DANGER LURKING IN THE AIR MOULD CAN POSE HEALTH RISKS
HOUSEHOLD moulds can be ugly and a danger to your health and home.
Caused by condensation, dampness, underground moisture rising or leaking water pipes, mould could pose a problem anywhere there is poor ventilation or humidity.
If caught in time, it can be treated with some care, Cameron Frazer, architect and managing director of Archicentre, says. Frazer has the following advice:
It is important to treat existing mould before taking steps to reduce condensation.
Install ceiling insulation to end simple cases of condensation dampness. This stops the ceiling and the tops of walls from getting too cold.
When decorating, be aware that mould grows through paint or paper so don’t just decorate over problem areas. Instead, use a salt neutraliser on the wall and then brush on an anti-mould paint. If using wallpaper, use an antimould wallpaste as mould loves to grow in wallpaper linings.
Consider putting heavy curtains with pelmets over windows as they create an insulating layer of air that prevents condensation forming on the cold glass surface.

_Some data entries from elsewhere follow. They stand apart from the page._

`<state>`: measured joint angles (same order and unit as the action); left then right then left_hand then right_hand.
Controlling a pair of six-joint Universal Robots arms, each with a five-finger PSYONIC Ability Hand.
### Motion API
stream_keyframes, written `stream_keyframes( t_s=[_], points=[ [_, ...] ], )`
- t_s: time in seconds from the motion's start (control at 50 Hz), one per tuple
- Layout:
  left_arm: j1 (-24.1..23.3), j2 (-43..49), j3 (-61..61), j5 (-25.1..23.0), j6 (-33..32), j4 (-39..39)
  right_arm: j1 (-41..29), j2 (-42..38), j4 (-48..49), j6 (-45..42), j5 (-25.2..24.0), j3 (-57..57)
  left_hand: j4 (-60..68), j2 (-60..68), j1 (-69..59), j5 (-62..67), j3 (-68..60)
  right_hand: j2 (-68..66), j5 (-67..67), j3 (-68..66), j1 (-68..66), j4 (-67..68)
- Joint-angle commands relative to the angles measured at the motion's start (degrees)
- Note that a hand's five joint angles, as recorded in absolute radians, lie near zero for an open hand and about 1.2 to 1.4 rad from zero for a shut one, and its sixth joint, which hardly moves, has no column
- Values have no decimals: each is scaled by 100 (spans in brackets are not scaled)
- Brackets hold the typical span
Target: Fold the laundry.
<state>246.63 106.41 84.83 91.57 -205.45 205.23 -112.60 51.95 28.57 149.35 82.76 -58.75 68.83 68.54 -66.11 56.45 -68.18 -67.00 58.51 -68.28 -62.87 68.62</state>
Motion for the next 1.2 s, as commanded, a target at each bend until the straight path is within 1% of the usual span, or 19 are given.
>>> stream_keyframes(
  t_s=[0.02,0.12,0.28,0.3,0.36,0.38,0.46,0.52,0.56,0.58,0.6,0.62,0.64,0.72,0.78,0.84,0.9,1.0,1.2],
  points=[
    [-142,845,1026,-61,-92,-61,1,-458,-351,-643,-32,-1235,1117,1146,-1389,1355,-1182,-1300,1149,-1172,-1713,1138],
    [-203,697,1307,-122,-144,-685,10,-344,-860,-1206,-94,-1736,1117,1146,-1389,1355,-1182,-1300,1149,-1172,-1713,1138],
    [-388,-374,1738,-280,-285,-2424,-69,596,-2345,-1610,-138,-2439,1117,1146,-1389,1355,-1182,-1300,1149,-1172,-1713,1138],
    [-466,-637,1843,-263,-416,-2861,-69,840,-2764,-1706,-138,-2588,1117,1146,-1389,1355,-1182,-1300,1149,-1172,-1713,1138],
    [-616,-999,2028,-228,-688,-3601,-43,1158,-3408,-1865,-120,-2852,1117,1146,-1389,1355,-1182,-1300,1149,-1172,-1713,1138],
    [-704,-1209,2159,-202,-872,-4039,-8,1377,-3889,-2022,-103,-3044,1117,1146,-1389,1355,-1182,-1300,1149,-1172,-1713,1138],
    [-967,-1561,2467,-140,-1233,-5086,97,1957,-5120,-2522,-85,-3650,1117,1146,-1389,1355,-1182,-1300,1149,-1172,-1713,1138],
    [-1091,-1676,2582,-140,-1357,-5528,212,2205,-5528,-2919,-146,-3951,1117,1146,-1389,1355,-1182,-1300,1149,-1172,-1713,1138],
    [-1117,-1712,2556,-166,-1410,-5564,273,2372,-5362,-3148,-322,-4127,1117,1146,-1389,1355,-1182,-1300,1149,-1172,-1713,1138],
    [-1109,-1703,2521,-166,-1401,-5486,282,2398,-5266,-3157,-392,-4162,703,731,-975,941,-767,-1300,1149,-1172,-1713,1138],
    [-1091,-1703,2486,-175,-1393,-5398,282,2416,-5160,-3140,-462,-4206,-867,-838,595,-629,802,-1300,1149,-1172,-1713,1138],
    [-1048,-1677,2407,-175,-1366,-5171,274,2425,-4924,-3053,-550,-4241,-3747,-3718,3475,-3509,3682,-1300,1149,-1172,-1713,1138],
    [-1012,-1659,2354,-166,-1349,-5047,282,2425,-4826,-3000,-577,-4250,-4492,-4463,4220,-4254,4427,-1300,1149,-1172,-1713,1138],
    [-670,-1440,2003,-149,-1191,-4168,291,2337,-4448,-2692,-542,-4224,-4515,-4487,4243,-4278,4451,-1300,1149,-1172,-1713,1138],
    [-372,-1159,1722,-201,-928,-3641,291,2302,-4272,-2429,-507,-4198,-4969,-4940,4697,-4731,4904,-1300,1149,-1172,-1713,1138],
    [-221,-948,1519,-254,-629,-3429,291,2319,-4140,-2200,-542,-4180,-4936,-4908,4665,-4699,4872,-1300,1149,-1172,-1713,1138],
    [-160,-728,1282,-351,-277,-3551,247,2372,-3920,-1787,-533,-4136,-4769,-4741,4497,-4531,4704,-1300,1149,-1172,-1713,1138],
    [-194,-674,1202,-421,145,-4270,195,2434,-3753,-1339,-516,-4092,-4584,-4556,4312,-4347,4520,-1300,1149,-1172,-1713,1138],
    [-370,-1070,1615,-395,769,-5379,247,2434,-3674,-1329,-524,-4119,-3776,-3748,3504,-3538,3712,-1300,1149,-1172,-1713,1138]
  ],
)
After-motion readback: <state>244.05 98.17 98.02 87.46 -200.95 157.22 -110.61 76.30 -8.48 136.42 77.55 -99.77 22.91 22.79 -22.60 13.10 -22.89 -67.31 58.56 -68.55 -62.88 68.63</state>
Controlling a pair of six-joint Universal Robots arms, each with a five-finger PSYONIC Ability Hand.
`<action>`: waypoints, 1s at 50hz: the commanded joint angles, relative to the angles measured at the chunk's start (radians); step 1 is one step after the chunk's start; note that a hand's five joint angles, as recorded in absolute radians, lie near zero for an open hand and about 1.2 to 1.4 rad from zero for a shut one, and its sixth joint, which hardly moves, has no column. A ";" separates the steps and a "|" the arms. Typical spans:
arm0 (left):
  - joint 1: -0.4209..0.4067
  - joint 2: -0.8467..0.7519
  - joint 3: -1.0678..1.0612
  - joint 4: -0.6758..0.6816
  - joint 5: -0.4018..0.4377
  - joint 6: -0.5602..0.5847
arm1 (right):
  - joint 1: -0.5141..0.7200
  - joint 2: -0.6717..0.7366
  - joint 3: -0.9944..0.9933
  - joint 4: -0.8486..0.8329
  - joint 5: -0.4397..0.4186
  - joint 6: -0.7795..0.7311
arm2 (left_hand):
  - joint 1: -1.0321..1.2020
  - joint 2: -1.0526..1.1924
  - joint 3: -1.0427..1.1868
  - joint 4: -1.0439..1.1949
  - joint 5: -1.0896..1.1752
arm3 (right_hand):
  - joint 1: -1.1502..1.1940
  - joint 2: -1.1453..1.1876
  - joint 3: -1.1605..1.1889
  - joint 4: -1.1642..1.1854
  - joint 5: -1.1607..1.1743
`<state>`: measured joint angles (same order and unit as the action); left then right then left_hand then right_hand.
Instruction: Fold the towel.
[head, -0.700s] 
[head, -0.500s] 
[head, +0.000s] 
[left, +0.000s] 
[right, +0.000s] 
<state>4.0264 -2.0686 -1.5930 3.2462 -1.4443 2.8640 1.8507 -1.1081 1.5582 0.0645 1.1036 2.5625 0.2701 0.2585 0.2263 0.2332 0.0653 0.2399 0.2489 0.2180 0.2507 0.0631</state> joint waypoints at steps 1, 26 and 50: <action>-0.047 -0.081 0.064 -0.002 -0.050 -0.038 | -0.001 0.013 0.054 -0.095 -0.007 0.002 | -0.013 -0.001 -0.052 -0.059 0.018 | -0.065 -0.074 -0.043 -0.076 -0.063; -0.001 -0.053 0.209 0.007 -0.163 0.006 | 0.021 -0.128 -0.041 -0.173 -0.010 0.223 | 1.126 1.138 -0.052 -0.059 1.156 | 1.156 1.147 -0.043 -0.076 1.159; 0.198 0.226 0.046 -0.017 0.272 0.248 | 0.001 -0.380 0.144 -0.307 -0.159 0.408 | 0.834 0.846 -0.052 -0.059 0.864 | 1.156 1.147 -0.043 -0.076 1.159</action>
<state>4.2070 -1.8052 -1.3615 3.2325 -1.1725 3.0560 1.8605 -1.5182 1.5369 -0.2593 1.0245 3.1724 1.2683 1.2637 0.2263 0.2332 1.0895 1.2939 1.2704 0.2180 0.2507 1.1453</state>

In- stalling trickle vents in windows will also help.
Have thermostatically controlled heating where possible.
Open windows and cut back plants and trees near the house to increase natural airflow.

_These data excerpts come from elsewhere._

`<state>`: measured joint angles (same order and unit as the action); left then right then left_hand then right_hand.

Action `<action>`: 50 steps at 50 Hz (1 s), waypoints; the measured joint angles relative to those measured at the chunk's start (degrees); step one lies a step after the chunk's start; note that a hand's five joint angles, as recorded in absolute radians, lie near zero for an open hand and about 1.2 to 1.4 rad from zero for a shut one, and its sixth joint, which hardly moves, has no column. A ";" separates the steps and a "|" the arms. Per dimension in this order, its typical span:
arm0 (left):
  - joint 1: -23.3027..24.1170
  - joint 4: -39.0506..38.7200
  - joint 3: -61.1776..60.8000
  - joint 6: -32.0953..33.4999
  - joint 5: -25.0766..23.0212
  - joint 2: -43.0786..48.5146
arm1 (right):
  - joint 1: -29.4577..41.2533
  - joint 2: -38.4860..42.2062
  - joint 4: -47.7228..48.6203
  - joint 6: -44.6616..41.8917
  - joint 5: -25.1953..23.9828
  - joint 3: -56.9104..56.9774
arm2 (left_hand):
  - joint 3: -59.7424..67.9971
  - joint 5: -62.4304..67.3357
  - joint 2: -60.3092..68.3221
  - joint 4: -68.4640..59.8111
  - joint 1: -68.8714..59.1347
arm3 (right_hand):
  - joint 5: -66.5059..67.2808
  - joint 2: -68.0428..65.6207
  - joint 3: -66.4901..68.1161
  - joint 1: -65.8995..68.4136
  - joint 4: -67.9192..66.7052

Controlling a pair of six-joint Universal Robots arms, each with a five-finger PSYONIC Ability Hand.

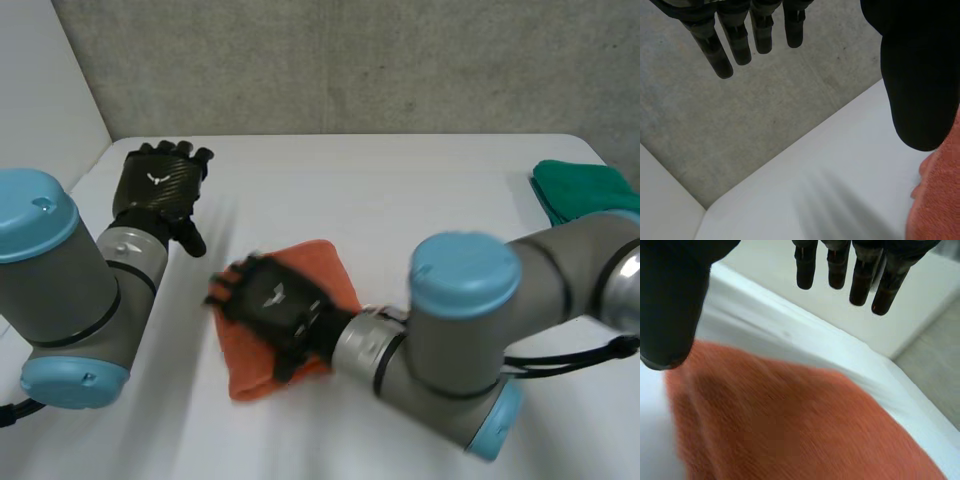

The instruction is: Fold the laundry.

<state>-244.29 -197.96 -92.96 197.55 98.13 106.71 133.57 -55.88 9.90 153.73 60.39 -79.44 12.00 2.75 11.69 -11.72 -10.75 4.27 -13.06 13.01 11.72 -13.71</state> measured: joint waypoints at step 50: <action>5.27 16.11 9.20 -1.05 -9.67 9.06 | -12.54 3.21 -16.44 13.66 15.20 12.21 | 0.00 0.00 0.00 0.00 0.00 | -0.22 0.44 -0.60 -0.01 0.29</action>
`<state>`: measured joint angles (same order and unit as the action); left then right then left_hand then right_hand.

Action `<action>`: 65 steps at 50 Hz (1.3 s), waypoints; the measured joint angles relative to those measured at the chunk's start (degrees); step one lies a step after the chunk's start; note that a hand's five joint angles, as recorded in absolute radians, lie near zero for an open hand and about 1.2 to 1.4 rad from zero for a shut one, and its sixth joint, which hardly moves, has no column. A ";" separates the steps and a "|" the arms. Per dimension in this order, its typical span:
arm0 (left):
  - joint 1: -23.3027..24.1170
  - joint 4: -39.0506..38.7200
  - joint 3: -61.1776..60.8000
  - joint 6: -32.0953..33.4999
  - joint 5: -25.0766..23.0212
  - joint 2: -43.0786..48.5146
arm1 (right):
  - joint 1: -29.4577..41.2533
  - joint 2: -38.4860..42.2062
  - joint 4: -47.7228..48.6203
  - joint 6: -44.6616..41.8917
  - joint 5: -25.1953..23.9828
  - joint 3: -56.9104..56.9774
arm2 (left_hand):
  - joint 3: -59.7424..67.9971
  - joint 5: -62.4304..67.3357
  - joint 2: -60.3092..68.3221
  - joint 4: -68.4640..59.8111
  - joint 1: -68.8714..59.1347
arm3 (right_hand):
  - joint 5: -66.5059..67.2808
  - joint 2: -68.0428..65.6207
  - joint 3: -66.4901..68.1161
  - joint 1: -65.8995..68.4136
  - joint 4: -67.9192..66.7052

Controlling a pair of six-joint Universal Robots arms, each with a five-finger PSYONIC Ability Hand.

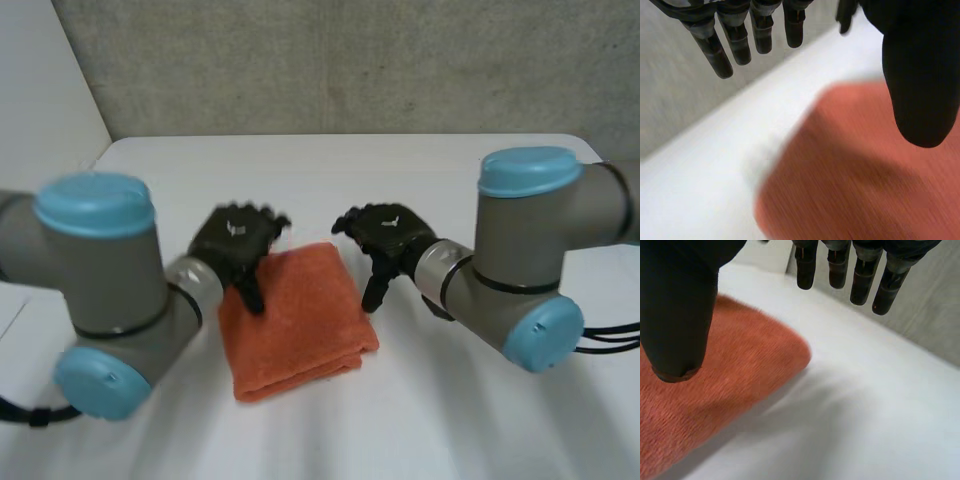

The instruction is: Fold the laundry.

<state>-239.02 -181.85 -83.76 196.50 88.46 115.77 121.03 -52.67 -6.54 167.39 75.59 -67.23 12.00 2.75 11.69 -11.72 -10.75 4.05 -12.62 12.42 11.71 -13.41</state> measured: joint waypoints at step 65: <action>-2.50 11.88 20.36 -9.78 -22.29 -1.77 | 13.71 5.69 31.97 -15.79 7.29 -16.25 | 0.00 0.00 0.00 0.00 0.00 | 15.46 -24.20 24.33 19.37 -23.17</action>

Externally vent all water-vapour producing appliances such as washing machines, clothes dryers, showers and stoves. Venting into the roof space can cause condensation problems.
Ensure all cooking, bathing and clothes appliances have enough air circulating around them.
Install extractor fans in the kitchen, bathroom and laundry.
Cover your pot with a lid when cooking to reduce moisture. Opening windows or installing an extractor fan can help fight mould problems at home.